C. Supplemental Fee Application

In its memorandum and order denying the landowners' supplemental fee application, the district court indicated that ordinarily a litigant should have one opportunity to obtain fees, but that "there is no reason why a pending application may not be supplemented to the time the court acts on the application." The court acknowledged that there is no stated time requirement for filing fee applications included in 42 U.S.C. § 4601, et seq., but stated that there must be some time limit within which applications must be filed. The court pointed out that the Supreme Court has indicated that fee applications should not result in secondary litigation, Commissioner, I.N.S. v. Jean, 496 U.S. 154, 163, 110 L. Ed. 2d 134, 110 S. Ct. 2316 (1990), and that the First Circuit has embraced this principle, Paris v. U.S. Dept. of Housing & Urban Dev., 988 F.2d 236, 241 (1st Cir. 1993). The district court stated that "if [the landowners'] application was approved, it must be expected that a third application will be made for the services rendered in connection with this second application." The court then pointed out that "here the second application was filed September 12, 1993, 29 days after the court's formal order allowing the first petition, more than two months after the court filed its opinion, six months after the last of the services were rendered, and seventeen months after the beginning of the period for which [the landowners] seek reimbursement." The court stated that "except in unusual circumstances not present in this case, application for reimbursement for legal services rendered before the court determines a fee application should be made before the court acts on the application, otherwise reimbursement should be foregone." The court then concluded that the second application for fees came too late.

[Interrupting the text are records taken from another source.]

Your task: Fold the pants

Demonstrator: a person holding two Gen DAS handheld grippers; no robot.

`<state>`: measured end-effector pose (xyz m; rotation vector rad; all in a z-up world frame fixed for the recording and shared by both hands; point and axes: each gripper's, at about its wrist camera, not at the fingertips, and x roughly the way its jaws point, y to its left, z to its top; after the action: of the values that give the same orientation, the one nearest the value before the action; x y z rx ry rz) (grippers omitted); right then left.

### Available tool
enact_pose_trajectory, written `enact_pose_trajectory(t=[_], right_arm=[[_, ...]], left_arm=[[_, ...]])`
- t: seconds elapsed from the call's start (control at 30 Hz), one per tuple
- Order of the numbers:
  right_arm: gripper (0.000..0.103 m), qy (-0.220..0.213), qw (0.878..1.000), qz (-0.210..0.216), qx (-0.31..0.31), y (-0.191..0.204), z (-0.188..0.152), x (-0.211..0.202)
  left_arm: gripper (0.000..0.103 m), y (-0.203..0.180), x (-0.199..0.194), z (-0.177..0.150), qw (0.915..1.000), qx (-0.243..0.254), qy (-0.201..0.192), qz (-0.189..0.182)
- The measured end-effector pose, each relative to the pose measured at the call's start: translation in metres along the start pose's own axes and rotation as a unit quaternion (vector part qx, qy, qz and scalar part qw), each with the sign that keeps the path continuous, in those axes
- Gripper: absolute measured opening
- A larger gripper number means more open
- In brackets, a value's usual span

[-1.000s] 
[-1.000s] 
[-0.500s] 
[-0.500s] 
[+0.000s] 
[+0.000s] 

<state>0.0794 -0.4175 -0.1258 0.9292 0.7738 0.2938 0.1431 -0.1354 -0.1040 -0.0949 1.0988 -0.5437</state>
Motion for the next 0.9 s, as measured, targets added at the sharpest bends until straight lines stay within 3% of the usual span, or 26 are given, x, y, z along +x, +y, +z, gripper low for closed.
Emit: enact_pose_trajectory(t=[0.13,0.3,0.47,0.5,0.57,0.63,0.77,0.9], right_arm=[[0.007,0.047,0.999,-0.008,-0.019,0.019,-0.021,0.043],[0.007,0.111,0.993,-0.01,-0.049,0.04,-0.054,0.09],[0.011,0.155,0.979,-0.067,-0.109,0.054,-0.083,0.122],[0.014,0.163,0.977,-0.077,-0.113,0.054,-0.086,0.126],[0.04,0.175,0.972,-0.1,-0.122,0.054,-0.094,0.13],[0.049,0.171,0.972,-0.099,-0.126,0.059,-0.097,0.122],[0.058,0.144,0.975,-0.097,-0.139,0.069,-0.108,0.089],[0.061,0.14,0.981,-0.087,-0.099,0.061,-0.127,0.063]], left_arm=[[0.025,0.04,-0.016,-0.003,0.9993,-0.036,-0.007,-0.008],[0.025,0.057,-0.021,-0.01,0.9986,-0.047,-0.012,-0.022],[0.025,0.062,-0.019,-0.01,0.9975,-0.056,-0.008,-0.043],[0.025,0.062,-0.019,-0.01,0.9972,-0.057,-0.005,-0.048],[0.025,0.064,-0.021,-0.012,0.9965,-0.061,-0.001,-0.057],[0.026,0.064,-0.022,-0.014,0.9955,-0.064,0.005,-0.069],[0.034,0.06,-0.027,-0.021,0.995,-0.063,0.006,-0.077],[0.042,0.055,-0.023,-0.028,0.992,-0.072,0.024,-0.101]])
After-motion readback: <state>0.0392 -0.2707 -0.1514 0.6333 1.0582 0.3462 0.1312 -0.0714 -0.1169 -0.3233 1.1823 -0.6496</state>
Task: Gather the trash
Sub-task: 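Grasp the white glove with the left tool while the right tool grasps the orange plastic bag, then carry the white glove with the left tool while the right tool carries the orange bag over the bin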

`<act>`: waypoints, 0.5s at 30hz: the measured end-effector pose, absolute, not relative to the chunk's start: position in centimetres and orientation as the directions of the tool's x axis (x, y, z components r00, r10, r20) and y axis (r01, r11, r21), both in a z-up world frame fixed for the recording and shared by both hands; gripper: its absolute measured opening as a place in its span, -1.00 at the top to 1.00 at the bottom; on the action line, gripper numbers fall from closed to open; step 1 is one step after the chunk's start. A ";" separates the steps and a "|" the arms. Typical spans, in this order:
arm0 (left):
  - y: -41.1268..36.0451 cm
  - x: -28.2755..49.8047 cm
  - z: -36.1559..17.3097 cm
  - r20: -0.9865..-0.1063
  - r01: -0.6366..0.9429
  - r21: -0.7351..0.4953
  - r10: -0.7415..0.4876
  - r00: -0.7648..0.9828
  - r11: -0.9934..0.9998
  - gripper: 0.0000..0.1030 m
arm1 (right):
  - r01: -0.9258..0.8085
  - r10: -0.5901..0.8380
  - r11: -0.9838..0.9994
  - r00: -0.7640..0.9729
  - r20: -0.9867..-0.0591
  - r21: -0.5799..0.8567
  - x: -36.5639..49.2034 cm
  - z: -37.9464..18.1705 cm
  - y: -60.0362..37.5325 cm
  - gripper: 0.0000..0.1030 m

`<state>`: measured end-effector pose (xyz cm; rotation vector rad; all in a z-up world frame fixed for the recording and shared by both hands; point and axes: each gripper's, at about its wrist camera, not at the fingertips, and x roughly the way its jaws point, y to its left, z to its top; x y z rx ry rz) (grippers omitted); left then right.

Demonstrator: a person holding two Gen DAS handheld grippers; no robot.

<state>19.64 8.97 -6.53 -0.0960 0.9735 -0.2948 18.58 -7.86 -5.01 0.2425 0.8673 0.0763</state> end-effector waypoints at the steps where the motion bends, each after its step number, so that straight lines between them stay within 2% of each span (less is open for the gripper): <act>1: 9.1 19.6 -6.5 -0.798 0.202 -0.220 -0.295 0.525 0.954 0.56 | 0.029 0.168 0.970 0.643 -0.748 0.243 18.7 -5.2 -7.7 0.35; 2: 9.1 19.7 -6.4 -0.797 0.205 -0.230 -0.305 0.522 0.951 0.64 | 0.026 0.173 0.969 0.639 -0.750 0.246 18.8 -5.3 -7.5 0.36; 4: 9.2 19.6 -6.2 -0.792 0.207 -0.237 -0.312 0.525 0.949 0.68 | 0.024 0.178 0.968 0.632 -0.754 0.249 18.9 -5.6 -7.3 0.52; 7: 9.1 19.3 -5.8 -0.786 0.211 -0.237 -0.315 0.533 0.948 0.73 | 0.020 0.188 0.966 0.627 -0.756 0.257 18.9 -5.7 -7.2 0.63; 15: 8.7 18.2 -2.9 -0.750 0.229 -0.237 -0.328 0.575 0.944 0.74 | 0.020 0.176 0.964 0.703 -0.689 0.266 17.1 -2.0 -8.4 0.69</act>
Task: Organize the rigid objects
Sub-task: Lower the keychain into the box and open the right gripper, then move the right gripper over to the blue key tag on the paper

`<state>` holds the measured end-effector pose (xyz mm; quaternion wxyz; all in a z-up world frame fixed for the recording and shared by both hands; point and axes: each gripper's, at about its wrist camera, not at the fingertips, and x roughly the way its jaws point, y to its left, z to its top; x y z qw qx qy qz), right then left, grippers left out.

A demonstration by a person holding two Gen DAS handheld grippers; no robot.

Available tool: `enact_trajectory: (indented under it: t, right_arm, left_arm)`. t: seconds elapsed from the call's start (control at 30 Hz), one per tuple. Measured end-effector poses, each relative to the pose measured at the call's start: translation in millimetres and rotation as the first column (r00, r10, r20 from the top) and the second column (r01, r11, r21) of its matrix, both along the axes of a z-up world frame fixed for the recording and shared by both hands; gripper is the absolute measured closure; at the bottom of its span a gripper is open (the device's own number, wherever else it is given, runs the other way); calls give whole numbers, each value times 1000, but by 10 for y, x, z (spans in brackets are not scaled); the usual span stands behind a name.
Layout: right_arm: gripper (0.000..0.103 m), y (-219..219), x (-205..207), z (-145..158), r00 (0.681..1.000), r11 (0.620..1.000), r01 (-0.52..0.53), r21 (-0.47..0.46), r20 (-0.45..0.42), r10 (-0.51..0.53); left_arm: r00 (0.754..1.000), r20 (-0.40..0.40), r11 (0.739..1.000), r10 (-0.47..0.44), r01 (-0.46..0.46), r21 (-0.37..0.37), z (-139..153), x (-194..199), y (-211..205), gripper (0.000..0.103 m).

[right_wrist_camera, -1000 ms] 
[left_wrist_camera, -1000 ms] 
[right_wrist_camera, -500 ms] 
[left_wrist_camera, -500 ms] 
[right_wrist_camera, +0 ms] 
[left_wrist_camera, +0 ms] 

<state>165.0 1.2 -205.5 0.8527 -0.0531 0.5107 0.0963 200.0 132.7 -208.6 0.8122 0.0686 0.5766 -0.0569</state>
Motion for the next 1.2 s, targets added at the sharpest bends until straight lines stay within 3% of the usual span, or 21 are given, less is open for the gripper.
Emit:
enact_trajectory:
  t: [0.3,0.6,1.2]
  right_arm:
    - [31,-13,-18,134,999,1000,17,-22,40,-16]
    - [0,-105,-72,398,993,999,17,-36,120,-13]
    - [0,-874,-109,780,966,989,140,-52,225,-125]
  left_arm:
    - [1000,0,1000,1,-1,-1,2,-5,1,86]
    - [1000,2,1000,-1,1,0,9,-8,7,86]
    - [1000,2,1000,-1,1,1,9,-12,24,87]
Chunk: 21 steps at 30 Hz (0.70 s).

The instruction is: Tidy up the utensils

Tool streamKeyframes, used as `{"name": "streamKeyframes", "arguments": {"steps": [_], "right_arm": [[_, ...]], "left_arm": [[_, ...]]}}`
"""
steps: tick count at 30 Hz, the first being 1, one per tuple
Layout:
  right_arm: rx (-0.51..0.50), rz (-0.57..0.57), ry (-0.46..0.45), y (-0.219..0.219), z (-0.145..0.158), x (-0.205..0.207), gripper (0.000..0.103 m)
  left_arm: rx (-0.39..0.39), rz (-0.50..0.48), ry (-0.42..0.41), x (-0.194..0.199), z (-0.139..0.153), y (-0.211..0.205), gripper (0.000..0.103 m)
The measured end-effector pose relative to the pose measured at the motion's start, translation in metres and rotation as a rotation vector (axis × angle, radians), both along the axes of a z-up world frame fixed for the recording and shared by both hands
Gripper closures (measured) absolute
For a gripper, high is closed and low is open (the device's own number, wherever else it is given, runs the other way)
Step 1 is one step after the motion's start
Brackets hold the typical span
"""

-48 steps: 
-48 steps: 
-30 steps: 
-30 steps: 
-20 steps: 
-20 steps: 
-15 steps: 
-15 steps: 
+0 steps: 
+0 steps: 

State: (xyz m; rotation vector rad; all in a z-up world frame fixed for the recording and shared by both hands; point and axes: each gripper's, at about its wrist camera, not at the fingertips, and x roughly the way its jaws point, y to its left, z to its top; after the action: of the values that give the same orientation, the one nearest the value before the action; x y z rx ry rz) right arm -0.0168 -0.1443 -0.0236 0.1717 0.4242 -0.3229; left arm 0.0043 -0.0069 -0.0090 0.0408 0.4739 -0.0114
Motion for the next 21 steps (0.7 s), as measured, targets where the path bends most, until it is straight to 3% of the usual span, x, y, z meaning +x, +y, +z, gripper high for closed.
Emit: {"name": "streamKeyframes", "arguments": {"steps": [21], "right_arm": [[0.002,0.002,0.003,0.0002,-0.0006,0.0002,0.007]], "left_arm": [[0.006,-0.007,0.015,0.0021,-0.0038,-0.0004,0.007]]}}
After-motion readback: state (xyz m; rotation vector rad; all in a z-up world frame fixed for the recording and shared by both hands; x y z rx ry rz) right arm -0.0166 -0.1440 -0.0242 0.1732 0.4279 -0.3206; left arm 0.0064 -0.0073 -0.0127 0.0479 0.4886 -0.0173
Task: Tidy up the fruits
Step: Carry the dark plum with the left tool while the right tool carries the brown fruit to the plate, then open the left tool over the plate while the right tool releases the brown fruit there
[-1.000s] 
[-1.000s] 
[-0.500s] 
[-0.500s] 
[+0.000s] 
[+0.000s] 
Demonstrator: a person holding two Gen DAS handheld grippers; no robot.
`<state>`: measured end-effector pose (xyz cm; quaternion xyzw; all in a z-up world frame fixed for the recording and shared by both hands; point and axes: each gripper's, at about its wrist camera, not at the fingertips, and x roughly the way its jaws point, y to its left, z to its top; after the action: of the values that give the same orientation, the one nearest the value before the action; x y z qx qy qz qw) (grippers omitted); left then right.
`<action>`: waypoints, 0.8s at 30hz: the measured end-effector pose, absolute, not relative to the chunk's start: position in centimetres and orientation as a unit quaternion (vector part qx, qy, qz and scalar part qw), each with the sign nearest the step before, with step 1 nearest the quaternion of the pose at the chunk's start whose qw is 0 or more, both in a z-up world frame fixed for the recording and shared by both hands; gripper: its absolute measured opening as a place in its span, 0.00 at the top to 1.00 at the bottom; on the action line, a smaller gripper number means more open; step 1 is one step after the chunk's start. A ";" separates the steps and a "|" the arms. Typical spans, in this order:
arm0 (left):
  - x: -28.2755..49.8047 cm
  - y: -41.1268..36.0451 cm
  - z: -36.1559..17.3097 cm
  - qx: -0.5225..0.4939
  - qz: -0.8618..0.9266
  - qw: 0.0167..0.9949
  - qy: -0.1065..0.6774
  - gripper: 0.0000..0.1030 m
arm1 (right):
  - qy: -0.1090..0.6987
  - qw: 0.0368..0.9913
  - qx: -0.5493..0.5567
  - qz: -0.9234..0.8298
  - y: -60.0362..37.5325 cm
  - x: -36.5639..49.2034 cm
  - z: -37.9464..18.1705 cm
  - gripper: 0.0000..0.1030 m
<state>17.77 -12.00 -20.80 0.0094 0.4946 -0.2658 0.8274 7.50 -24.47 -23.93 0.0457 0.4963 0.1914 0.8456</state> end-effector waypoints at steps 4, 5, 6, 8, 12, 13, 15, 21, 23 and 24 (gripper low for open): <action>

The landowners contend that neither the Uniform Real Property Acquisition Policies Act nor any other applicable statute imposed a time requirement for filing a fee application, and therefore, by denying their application as untimely, the district court in effect enunciated a new rule which it unfairly applied retroactively to the landowners. In support of their position, the landowners argue that the amount of the supplemental fee claim was unknown at the time the principal fee application was submitted, and the landowners could not have known precisely what the amount of this claim was until the principal application was resolved. Therefore, they could not determine the amount, or submit a supplemental fee application until they had been awarded fees. The landowners also contend, and the record shows, that they advised the court on March 3, 1993 -- 4 1/2 months before its preliminary fee application and almost six months before the court entered its judgment regarding the preliminary fee application -- that they would submit a supplemental fee application at the appropriate time.

We agree with the district court that there must be some time limit within which a party must file an application for supplemental fees, and we believe that it is reasonable to require, absent any other statutory mandate, that where possible, such application be made before the court acts on the principal fee application. In the present case, however, where the district court had not previously articulated this novel requirement, where the landowners had advised the court in writing of their intention to file a supplemental fee application, and where Congress has directed district courts to award landowners their reasonable costs and attorneys' fees incurred because of aborted condemnation proceedings, we agree with the landowners that it would be unfair, and would contravene the Congressional purpose, to apply the district court's requirement retroactively.

We therefore vacate the district court's order denying the landowners' supplemental fee application, and remand for the district court to determine the reasonable fees to be awarded. We further order that any application for fees in connection with this second application be submitted to the district court before the district court acts on the second application.

Affirmed in part; vacated and remanded in part.